A new true-crime podcast has pushed Carolee Ashby’s name back into the spotlight, bringing fresh attention to the 4-year-old’s killing in Fulton and the long hunt for the driver who left her in the road on Halloween night. The case, now framed for a new audience through APB: Cold Case, centers on a moment that has never stopped haunting Oswego County: around 6:30 p.m. on October 31, 1968, Carolee was struck and killed while crossing the North South Arterial near Division Street, now State Route 481.

Police said Carolee was walking with her sister and cousin after buying birthday candles and ice cream when a 1962 tan Buick Special hit her. Investigators had little to work with at the start beyond a description of the tail lights. They canvassed repair garages, interviewed hundreds of people and followed lead after lead, but neither the car nor the driver could be identified. For years, the crash remained one of Fulton’s coldest unsolved cases.

AI-generated illustration
AI-generated illustration

The case did not disappear entirely. Former Fulton Police Chief Mark Spawn revived public attention in 2000, and the file stayed alive inside the department even as the trail grew colder. The real break came in 2012, when retired Fulton police Lt. Russ Johnson posted about the case on the Fulton History Facebook page. That post generated a new lead that sent investigators back toward Douglas Parkhurst.

A witness now living in Florida told police that soon after the crash, a member of the Parkhurst family asked her to falsely say she had been with Douglas Parkhurst on Halloween night in 1968. She refused. Police said that account, along with reopened interviews and older reports, pointed them toward Parkhurst as the likely driver. In April 2013, Fulton police identified Douglas Parkhurst, then 62 and living in Oswego County, as the man responsible. No charges were filed because the statute of limitations had expired.

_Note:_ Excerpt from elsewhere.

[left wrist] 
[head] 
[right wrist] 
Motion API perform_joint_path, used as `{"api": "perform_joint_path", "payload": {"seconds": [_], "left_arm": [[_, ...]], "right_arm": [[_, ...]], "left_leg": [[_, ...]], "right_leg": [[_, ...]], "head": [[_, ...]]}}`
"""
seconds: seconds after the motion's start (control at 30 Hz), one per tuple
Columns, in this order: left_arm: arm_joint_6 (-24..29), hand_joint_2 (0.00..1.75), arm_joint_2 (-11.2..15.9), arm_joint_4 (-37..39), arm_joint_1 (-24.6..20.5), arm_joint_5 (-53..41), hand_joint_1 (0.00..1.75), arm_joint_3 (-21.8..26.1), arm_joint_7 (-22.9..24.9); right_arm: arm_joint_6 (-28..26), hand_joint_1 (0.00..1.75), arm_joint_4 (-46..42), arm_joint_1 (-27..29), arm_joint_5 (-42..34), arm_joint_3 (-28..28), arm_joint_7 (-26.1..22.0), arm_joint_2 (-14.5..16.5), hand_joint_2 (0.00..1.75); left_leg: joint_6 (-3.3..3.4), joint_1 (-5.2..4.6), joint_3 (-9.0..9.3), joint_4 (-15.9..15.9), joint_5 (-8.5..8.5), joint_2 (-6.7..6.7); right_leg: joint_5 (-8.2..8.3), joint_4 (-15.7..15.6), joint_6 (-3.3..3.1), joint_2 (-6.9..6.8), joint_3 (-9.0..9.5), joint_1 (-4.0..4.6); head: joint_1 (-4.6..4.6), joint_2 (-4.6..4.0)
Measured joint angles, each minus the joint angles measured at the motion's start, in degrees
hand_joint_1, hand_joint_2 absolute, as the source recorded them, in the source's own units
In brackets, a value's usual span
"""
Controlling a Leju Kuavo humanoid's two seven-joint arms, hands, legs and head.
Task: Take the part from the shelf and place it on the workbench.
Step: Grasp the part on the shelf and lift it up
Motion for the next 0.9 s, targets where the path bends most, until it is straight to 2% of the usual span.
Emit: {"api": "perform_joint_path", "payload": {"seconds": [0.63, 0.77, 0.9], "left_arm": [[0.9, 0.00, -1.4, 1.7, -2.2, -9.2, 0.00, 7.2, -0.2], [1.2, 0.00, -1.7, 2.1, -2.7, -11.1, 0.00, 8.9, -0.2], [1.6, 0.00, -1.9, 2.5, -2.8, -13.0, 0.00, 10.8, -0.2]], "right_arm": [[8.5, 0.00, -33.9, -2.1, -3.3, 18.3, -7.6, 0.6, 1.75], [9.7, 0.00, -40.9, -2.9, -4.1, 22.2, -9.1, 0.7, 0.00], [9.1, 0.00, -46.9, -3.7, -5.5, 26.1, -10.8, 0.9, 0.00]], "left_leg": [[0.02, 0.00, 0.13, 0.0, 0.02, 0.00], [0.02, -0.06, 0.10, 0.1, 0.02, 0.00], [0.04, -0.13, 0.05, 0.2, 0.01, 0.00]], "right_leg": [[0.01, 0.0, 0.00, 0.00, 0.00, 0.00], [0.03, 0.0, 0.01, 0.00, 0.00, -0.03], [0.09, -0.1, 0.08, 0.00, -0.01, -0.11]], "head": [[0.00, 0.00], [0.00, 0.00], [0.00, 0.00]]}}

Later reporting said Parkhurst confessed in 2013 after two interviews with investigators, and that he died later that year in a Maine hit-and-run crash. The podcast also brings in Carolee’s sister, Darlene Ashby McCann, retired Fulton police personnel and journalist Carol Thompson, giving the case the family and community weight that has kept it alive for nearly six decades. What still lingers is the same detail that first made the case solvable: a hidden trail of evidence, a witness who finally spoke, and a child whose death was never just another unsolved file.